The expected answer is a copy of every line in the listing that has the word "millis".

------------------------------------------------------------

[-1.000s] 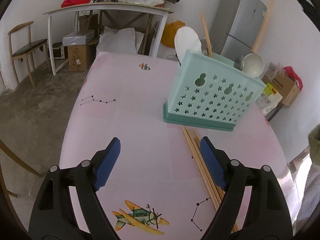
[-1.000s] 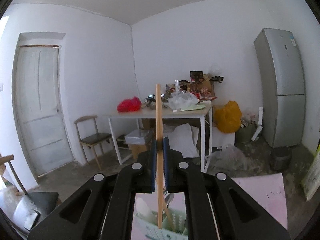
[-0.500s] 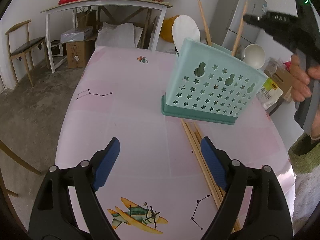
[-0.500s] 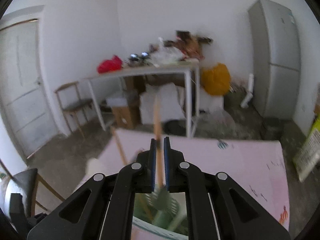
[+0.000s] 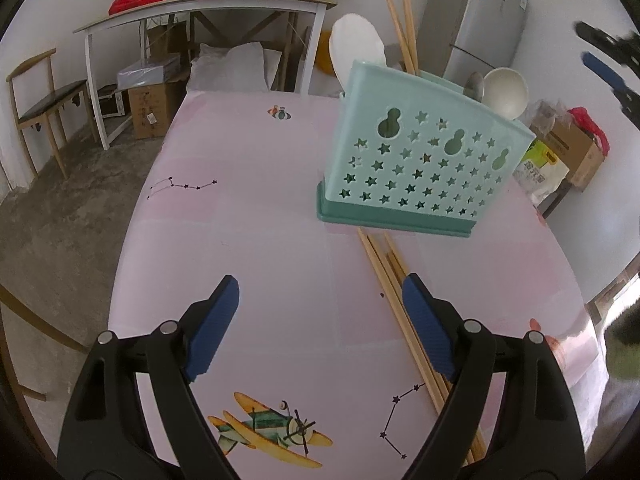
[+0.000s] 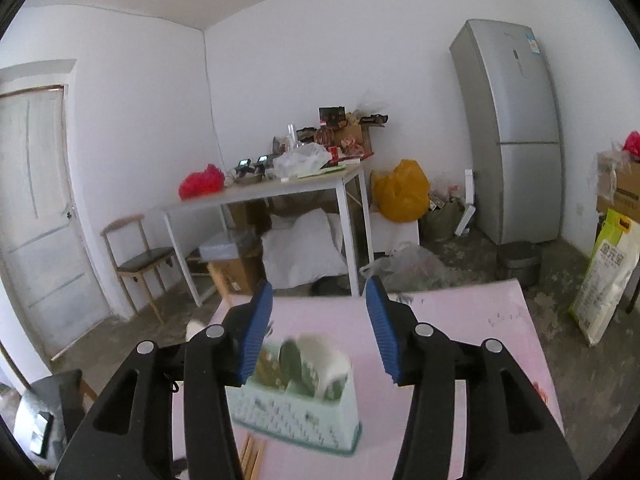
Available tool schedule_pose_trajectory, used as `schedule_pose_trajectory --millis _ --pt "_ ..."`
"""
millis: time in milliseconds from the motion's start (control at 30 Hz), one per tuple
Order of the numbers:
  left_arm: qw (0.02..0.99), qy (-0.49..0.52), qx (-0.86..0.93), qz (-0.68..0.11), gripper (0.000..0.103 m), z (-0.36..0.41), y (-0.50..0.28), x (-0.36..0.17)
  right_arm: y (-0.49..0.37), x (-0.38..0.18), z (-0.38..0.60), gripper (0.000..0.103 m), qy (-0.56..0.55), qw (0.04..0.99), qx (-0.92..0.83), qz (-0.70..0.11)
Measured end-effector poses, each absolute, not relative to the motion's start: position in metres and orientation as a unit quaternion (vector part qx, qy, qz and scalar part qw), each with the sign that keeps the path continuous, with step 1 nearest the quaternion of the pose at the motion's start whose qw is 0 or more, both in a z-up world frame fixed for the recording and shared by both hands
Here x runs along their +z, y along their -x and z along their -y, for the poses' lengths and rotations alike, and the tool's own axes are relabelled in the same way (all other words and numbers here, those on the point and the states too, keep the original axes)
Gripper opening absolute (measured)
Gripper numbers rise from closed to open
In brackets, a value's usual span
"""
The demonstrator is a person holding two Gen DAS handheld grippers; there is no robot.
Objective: Organize utensils
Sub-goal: 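Lower the chopstick into the green holder and open the right gripper, then move both open grippers back down to the remaining wooden chopsticks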
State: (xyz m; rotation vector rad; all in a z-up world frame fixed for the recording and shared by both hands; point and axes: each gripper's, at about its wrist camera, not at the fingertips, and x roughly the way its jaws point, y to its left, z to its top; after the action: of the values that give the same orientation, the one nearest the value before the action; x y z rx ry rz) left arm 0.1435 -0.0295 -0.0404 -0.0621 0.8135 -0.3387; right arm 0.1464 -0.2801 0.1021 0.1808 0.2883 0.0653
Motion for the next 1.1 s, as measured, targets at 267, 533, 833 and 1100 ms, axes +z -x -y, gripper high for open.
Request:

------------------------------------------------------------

▶ Solution for this problem
Available tool schedule_pose_trajectory, used as `schedule_pose_trajectory --millis _ --pt "_ ..."`
millis: time in milliseconds from the motion's start (control at 30 Hz), one per tuple

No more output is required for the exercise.